» To do: Copy each line of the material in which the word "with" appears.
START Data block
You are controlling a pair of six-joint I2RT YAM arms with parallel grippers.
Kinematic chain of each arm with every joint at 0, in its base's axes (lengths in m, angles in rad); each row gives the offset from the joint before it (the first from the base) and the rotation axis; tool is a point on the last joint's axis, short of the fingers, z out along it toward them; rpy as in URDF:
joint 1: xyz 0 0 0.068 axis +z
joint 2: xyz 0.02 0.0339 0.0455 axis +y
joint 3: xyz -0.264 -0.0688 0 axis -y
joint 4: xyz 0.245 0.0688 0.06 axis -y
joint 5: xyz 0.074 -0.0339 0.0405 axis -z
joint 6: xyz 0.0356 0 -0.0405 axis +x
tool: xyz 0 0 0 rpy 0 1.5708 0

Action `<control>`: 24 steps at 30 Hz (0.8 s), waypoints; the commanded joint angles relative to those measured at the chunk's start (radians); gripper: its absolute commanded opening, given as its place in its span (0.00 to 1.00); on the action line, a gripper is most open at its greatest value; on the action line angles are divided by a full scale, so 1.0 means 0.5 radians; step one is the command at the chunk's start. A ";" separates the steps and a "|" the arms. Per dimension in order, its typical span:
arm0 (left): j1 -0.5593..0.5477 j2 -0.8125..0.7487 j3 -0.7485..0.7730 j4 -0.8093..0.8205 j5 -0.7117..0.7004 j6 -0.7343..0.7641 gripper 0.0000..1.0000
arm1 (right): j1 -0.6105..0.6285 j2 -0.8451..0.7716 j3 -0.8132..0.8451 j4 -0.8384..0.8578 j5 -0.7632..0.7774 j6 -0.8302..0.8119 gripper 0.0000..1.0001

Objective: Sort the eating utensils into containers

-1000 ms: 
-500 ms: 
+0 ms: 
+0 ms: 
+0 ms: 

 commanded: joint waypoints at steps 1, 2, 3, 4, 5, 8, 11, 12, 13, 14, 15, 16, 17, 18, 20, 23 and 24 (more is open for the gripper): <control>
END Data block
» Response to the task:
You are controlling a pair of six-joint I2RT YAM arms with parallel grippers.
Kinematic chain of each arm with every joint at 0, in its base's axes (lengths in m, angles in rad); each row gives the offset from the joint before it (the first from the base) and the rotation axis; tool is a point on the last joint's axis, short of the fingers, z out along it toward them; rpy as in URDF:

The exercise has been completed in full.